HOW TO COMPLETE THIS TASK → At the line with "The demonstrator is", start repeating the data, and continue line by line through the final line, exactly.

DATA PROVIDED →
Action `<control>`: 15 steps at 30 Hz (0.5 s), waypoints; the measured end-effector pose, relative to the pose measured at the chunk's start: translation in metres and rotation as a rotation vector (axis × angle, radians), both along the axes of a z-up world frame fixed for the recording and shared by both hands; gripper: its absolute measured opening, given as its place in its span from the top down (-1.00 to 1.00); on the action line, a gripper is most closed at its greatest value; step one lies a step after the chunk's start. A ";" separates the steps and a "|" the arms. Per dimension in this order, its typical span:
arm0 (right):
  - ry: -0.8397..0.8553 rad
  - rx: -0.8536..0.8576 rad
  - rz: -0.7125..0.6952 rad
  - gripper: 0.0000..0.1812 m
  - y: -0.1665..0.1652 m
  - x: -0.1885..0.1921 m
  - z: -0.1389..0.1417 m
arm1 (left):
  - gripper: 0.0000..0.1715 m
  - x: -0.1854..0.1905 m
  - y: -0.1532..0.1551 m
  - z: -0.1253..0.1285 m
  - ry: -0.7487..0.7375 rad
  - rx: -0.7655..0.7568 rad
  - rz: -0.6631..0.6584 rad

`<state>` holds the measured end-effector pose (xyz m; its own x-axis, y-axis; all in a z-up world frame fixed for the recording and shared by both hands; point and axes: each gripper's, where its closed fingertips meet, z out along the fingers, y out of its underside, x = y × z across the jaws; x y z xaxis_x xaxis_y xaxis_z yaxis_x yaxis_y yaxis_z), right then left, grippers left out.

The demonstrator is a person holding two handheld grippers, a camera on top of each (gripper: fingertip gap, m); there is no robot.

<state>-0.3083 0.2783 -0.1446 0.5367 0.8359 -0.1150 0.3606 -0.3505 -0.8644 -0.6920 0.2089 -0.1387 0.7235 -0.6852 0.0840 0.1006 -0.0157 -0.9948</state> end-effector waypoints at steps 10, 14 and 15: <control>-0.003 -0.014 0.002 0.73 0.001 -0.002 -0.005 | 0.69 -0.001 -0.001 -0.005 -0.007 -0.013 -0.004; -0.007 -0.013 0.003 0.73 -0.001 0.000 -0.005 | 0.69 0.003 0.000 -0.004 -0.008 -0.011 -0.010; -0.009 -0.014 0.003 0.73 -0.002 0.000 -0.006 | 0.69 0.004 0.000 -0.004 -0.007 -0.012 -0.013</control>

ANSWER TO THIS PROBLEM →
The demonstrator is a person holding two handheld grippers, a camera on top of each (gripper: fingertip gap, m); there is no robot.

<state>-0.3083 0.2783 -0.1446 0.5367 0.8359 -0.1150 0.3606 -0.3505 -0.8644 -0.6920 0.2089 -0.1387 0.7235 -0.6852 0.0840 0.1006 -0.0157 -0.9948</state> end-effector waypoints at steps 10, 14 and 15: <control>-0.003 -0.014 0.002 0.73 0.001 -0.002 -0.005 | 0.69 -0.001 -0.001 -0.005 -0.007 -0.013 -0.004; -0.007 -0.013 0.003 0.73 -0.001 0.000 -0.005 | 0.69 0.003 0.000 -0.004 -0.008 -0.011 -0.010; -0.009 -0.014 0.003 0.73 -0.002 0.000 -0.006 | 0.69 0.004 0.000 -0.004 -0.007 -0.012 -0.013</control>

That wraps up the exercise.